— EXERCISE —
Your task is to work out how many lines in the data that follows hold "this" and to state that number alone.

[Collected data]
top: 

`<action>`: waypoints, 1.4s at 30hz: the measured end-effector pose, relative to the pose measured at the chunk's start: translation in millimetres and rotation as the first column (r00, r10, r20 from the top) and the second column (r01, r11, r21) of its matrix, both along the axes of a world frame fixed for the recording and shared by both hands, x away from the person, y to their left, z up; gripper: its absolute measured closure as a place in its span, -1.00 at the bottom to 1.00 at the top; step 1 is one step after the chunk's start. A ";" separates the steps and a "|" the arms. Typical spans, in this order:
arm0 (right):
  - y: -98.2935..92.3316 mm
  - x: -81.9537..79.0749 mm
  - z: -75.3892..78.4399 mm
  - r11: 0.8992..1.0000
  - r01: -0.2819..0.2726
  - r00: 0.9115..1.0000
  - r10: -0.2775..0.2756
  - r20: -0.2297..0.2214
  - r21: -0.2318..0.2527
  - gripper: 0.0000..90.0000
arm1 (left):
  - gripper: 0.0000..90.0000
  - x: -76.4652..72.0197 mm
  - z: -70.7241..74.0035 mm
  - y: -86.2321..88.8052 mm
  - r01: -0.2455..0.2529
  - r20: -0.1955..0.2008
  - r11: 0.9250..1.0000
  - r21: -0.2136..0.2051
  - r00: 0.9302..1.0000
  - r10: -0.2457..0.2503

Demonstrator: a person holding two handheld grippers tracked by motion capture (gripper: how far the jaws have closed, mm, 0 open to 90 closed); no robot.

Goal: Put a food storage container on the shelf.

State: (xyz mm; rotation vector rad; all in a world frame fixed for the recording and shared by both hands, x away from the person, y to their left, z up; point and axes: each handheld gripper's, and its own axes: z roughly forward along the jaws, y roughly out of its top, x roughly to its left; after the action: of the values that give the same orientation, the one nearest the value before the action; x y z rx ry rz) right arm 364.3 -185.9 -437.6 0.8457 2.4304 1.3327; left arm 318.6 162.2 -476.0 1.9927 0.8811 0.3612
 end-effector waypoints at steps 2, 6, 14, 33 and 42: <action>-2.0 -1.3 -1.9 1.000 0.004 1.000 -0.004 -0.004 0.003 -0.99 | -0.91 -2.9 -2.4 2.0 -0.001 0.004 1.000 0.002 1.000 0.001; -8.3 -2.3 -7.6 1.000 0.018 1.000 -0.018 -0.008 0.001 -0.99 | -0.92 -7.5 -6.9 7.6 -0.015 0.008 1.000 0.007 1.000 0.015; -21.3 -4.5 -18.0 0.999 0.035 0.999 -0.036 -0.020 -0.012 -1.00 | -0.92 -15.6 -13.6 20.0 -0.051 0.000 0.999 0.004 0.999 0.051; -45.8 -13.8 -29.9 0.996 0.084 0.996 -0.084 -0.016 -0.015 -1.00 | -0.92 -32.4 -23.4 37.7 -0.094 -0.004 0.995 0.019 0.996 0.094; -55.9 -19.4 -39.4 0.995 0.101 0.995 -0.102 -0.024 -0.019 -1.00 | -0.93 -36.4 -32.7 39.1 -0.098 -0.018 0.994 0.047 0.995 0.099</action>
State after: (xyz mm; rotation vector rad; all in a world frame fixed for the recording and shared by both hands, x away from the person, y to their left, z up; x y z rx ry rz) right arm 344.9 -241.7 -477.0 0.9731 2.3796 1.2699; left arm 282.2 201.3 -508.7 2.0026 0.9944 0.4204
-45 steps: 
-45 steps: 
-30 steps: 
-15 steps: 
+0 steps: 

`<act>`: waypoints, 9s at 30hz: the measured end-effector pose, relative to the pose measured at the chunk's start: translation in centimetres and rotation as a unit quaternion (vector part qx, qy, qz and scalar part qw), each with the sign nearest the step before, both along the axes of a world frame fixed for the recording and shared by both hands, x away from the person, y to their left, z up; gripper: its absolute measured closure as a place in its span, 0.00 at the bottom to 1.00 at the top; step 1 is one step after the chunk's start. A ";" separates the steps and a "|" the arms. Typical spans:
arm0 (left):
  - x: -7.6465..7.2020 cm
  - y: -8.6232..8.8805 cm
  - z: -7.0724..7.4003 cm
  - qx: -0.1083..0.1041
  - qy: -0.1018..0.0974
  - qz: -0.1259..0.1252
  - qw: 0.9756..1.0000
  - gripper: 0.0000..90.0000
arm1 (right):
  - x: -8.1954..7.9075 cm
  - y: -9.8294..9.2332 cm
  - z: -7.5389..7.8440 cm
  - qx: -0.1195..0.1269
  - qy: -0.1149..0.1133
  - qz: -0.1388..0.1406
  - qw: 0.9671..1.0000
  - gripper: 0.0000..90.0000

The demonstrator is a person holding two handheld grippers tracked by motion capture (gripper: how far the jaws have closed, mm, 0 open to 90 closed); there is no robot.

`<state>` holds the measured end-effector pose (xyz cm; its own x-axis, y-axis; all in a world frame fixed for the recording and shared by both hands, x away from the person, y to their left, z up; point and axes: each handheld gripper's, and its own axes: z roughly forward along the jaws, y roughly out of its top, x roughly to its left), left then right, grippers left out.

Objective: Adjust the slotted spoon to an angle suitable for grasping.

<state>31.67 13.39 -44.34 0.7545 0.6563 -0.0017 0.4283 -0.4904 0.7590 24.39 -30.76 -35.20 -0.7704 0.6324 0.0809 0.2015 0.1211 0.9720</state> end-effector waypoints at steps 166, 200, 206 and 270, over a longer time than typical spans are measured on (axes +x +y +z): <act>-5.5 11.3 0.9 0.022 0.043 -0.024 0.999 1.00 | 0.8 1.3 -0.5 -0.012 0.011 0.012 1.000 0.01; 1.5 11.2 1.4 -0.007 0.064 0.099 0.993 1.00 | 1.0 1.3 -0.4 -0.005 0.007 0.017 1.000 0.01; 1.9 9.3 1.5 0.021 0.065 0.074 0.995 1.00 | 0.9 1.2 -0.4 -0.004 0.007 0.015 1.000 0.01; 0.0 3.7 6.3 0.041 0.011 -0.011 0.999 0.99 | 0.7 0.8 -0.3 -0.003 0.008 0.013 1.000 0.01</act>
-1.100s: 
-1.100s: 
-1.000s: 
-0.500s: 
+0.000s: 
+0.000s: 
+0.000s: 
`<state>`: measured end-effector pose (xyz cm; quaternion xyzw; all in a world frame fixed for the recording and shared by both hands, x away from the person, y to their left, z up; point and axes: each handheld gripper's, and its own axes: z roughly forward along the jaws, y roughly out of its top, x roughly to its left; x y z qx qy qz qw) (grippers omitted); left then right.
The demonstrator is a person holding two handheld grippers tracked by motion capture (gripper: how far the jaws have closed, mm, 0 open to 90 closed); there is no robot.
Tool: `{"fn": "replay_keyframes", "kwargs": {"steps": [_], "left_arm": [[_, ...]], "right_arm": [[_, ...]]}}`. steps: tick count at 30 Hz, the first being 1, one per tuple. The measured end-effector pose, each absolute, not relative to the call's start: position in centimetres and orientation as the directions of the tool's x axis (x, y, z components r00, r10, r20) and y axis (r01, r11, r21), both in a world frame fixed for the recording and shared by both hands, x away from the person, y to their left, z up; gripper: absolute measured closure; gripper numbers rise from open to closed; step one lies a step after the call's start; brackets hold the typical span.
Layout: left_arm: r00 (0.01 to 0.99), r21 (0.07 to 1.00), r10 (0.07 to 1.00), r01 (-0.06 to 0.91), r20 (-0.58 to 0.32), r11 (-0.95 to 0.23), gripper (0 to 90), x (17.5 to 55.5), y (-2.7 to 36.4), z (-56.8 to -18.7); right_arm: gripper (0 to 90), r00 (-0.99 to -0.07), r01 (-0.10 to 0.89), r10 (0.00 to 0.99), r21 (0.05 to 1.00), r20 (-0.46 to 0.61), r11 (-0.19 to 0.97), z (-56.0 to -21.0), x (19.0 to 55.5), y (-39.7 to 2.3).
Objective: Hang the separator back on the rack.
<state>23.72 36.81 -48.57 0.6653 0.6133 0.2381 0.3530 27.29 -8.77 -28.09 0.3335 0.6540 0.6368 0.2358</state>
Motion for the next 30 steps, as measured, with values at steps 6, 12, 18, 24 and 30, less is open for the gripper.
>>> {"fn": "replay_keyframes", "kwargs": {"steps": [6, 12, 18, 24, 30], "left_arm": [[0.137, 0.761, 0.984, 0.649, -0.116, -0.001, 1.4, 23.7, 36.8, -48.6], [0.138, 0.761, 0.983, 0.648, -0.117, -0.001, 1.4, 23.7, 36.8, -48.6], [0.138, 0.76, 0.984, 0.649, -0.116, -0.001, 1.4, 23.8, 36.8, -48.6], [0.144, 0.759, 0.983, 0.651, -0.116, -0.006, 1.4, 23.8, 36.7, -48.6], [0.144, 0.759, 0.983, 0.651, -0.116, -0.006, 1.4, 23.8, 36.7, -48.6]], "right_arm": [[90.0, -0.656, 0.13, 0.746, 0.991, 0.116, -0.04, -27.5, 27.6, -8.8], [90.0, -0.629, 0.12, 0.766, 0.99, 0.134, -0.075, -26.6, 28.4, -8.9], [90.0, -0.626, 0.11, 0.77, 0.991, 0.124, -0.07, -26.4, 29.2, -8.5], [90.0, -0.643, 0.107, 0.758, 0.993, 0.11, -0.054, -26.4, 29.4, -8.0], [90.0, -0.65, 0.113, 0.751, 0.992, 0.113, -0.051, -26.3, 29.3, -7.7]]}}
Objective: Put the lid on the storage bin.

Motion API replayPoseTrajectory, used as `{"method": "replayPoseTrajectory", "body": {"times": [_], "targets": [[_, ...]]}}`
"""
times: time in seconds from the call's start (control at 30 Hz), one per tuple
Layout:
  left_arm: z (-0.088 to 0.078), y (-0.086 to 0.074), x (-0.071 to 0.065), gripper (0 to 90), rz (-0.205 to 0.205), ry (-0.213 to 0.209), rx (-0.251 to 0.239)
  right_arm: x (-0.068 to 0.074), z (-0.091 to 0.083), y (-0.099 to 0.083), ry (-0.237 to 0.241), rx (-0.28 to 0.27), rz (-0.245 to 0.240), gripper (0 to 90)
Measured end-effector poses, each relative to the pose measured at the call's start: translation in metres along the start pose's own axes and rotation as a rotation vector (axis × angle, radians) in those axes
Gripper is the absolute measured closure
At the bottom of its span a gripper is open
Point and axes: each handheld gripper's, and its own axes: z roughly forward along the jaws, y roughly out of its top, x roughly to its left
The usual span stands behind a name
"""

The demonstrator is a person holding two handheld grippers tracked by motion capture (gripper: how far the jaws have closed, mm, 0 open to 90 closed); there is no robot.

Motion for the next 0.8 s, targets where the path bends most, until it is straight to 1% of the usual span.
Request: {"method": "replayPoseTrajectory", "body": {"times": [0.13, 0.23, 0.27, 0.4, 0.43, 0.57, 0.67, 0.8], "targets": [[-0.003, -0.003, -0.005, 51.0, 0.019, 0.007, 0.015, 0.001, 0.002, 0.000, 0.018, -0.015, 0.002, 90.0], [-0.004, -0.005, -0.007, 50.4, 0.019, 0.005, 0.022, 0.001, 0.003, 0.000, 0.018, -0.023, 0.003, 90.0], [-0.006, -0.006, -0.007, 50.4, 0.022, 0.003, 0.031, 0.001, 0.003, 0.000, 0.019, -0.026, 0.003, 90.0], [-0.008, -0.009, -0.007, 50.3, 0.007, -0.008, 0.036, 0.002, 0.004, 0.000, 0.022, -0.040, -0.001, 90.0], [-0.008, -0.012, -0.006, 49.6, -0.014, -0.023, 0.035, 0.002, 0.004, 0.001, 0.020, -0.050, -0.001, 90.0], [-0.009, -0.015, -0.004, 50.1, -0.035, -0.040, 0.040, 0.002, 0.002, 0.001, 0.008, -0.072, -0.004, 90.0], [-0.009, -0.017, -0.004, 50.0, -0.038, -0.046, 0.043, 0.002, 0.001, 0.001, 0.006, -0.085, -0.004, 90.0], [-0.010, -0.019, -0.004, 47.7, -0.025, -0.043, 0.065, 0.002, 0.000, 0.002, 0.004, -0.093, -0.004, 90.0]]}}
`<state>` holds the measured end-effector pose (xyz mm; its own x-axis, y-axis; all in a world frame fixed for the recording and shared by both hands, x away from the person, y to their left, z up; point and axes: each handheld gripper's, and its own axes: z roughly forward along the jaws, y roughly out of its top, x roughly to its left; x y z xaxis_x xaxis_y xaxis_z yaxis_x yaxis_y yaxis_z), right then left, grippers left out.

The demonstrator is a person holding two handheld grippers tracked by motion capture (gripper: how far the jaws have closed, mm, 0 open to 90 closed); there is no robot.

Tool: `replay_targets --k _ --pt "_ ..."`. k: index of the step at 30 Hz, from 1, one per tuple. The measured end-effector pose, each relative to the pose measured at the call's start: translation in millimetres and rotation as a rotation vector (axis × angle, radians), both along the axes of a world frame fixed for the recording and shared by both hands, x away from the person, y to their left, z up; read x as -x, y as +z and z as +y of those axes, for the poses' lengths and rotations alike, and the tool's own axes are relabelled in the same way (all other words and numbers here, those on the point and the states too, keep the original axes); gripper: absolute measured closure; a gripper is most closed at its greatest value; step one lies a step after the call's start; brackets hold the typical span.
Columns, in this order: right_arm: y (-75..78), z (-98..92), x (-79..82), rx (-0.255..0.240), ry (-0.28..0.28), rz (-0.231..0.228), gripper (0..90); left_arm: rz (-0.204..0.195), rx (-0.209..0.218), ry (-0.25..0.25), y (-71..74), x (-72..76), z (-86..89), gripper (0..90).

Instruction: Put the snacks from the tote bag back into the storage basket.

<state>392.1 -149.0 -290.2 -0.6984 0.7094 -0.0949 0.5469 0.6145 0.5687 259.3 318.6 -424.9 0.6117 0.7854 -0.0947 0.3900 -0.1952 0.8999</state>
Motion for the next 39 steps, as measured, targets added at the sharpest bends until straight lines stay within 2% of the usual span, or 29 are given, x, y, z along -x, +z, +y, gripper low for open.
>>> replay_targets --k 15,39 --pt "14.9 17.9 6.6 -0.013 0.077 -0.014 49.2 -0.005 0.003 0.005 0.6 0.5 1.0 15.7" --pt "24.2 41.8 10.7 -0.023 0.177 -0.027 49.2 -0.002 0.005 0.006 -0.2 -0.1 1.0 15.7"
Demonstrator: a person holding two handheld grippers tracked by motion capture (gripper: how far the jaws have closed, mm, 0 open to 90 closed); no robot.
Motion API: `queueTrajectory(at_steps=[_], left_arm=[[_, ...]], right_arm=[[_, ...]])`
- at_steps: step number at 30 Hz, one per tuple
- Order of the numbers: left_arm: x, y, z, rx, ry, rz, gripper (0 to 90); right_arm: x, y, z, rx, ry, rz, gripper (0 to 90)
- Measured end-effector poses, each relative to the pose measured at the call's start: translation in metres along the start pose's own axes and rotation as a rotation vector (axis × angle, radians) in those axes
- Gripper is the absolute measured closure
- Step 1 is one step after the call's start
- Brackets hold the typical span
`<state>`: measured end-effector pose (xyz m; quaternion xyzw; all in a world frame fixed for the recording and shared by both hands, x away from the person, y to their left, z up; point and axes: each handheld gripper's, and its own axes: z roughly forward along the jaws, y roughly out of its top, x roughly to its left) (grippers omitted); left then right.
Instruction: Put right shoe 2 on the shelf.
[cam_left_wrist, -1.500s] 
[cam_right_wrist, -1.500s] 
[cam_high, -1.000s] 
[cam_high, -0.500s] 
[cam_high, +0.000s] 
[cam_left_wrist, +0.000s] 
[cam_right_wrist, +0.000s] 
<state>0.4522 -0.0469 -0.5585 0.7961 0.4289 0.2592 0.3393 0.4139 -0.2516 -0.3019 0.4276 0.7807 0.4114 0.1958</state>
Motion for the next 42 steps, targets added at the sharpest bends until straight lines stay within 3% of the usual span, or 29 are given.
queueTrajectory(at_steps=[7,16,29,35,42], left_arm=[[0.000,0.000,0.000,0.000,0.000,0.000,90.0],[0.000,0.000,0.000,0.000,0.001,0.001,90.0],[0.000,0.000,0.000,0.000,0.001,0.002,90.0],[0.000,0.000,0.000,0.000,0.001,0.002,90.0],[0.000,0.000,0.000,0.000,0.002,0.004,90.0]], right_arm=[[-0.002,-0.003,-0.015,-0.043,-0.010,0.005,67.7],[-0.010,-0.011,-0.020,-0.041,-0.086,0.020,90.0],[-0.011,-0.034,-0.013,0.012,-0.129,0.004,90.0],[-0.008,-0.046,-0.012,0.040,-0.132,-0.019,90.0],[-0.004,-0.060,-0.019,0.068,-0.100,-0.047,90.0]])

— EXERCISE RESPONSE —
2